Vigilmon sends this payload on DOWN and UP transitions:

{
  "monitor_id": "mon_abc123",
  "monitor_name": "Traefik /ping",
  "status": "down",
  "url": "https://yourproxy.example.com/ping",
  "checked_at": "2026-06-30T08:01:00Z",
  "response_code": 503,
  "response_time_ms": 1502
}

Part 6: Kubernetes deployments

If you run Traefik as an Ingress controller in Kubernetes, the same /ping endpoint is available inside the cluster.
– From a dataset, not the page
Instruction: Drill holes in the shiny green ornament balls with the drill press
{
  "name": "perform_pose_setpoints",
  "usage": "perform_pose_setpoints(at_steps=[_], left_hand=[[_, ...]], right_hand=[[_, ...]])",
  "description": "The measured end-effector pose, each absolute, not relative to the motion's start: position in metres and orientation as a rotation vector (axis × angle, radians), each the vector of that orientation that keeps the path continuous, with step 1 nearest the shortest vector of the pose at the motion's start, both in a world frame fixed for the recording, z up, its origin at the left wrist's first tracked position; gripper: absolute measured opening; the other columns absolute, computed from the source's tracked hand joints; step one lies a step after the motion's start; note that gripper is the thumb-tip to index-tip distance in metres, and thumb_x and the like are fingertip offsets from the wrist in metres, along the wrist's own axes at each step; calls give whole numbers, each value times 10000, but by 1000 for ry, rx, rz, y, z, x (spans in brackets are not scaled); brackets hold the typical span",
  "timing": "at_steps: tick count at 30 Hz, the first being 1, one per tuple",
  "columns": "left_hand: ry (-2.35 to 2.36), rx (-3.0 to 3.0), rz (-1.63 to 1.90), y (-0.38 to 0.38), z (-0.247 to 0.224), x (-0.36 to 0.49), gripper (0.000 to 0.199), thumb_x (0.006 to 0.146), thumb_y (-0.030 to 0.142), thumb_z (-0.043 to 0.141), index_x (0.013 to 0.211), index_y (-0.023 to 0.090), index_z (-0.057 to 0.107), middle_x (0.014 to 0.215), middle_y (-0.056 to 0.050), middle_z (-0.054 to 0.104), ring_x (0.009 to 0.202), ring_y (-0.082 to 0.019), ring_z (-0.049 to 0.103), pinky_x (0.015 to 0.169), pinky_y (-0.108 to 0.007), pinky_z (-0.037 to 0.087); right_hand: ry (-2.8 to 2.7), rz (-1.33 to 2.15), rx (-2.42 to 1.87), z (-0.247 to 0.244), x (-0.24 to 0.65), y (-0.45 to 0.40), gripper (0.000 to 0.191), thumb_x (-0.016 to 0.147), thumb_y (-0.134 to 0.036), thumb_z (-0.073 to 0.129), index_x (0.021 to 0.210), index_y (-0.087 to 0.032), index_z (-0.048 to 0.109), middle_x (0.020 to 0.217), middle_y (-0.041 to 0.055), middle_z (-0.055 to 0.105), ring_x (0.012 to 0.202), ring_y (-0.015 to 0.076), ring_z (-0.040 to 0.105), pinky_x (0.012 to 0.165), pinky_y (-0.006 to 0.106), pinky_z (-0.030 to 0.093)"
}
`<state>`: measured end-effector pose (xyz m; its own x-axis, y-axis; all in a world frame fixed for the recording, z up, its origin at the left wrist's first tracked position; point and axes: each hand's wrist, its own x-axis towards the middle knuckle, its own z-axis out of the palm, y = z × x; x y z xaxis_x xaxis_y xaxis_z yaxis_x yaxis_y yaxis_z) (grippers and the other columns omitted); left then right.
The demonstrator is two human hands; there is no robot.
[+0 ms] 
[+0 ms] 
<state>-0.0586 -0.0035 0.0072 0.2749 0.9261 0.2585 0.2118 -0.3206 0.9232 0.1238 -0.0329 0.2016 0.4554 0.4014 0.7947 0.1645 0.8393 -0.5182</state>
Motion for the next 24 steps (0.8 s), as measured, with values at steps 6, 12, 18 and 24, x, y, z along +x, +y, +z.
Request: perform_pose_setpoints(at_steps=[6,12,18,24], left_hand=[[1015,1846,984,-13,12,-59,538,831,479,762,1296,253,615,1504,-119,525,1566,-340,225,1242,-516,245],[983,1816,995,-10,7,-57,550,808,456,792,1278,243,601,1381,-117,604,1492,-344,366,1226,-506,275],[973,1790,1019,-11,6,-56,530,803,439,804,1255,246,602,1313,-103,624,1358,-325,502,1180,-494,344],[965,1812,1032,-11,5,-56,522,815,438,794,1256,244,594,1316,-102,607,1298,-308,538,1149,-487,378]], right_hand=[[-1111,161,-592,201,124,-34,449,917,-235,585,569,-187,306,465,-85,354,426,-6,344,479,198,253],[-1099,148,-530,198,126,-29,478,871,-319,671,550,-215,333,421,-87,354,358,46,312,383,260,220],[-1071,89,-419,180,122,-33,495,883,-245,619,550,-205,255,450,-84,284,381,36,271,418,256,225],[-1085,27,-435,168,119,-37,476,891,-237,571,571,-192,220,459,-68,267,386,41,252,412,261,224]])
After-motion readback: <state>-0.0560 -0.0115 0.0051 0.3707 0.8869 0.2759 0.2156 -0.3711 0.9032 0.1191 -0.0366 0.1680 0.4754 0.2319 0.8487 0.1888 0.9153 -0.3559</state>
Expose it for external monitoring:

# traefik-values.yaml (for Helm chart)
deployment:
  additionalArgs:
    - "--ping=true"

ports:
  traefik:
    expose:
      default: true
    port: 9000
    protocol: TCP

service:
  spec:
    type: LoadBalancer

Then create a dedicated service for the ping endpoint:

apiVersion: v1
kind: Service
metadata:
  name: traefik-ping
  namespace: kube-system
spec:
  selector:
    app.kubernetes.io/name: traefik
  ports:
    - name: ping
      port: 9000
      targetPort: 9000
  type: LoadBalancer

Once the service has an external IP:

kubectl get svc traefik-ping -n kube-system
# NAME           TYPE           CLUSTER-IP     EXTERNAL-IP     PORT(S)
# traefik-ping   LoadBalancer   10.0.0.12      203.0.113.42    9000:31234/TCP

Point Vigilmon at http://203.0.113.42:9000/ping.
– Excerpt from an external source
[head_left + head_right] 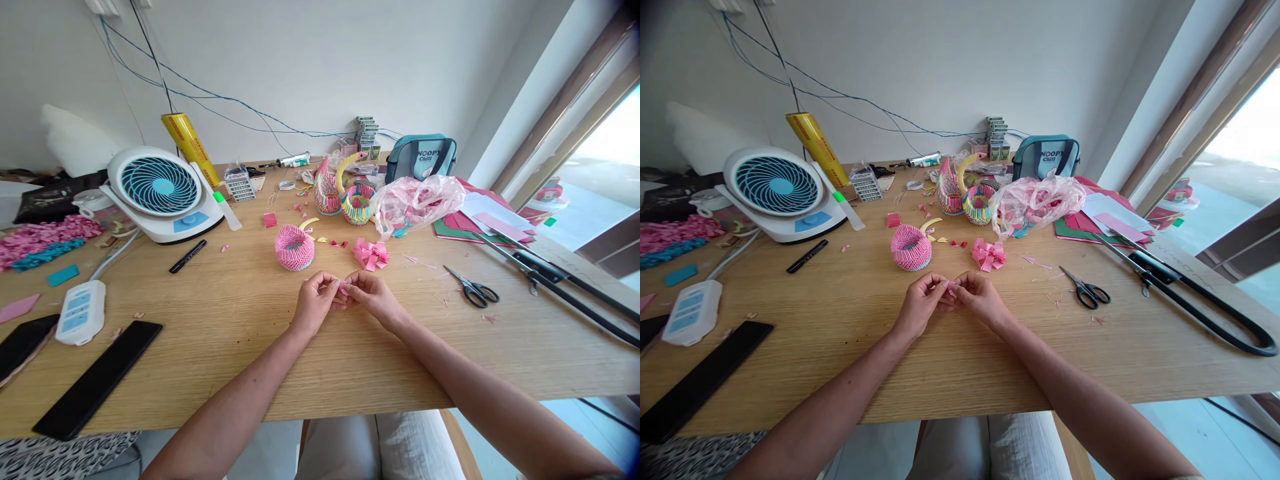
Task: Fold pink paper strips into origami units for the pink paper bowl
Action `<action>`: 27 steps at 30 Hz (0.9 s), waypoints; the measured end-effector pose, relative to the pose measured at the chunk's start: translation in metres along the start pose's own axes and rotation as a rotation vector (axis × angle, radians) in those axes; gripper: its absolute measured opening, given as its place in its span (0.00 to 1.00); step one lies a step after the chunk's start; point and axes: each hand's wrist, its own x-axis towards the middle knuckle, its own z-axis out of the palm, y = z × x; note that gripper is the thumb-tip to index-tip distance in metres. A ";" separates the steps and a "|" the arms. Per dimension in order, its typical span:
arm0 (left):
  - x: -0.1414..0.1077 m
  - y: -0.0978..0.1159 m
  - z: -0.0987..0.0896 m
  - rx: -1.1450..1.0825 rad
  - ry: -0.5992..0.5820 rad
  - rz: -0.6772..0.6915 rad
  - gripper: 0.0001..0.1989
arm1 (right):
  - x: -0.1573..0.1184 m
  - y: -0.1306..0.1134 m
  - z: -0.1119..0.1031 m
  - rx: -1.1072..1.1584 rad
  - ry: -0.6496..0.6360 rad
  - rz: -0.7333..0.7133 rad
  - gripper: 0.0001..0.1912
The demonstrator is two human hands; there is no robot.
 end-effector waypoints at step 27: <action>0.000 0.012 -0.001 -0.089 -0.024 -0.164 0.17 | 0.001 0.001 -0.003 -0.064 0.062 0.029 0.23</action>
IngressRoute for /ping on the main entrypoint

Alternatively, expose /ping through a dedicated IngressRoute on your TLS entrypoint so it goes through the same IP as your other services:

apiVersion: traefik.io/v1alpha1
kind: IngressRoute
metadata:
  name: traefik-ping
  namespace: kube-system
spec:
  entryPoints:
    - websecure
  routes:
    - match: Host(`traefik.example.com`) && PathPrefix(`/ping`)
      kind: Rule
      services:
        - name: api@internal
          kind: TraefikService

Part 7: Monitoring the Traefik dashboard

The Traefik dashboard (/dashboard/) gives you real-time visibility into routers, services, and middlewares. You can monitor it separately to catch dashboard failures (which indicate API layer issues) even when the proxy itself is functional:

  1. Expose the dashboard on a secured entrypoint:
# dynamic-config/dashboard.yml
http:
  routers:
    dashboard:
      rule: "Host(`traefik.example.com`) && (PathPrefix(`/dashboard`) || PathPrefix(`/api`))"
      entryPoints:
        - websecure
      service: api@internal
      middlewares:
        - dashboard-auth
      tls:
        certResolver: letsencrypt

  middlewares:
    dashboard-auth:
      basicAuth:
        users:
          - "admin:$apr1$..."  # htpasswd-generated hash
  1. In Vigilmon, add an HTTP monitor for https://traefik.example.com/dashboard/ with basic auth credentials configured as custom headers (Authorization: Basic base64(user:pass)).

Summary

Your Traefik deployment now has four layers of monitoring:

  1. /ping endpoint — confirms Traefik is alive and healthy, polled every 60 seconds by Vigilmon.
  2. Backend service monitors — each service routed through Traefik has its own Vigilmon check so you know whether a failure is in Traefik or in the service.
  3. SSL monitors — alerts you 14 days before any certificate expires, before users see browser warnings.
  4. Webhook/Slack alerts — DOWN and UP events are delivered to your team channel and/or on-call rotation within one check interval.

Vigilmon handles check scheduling, multi-region polling, alert routing, and uptime history. You get notified within 60 seconds of any failure, whether it's in Traefik itself, a backend service, or a certificate.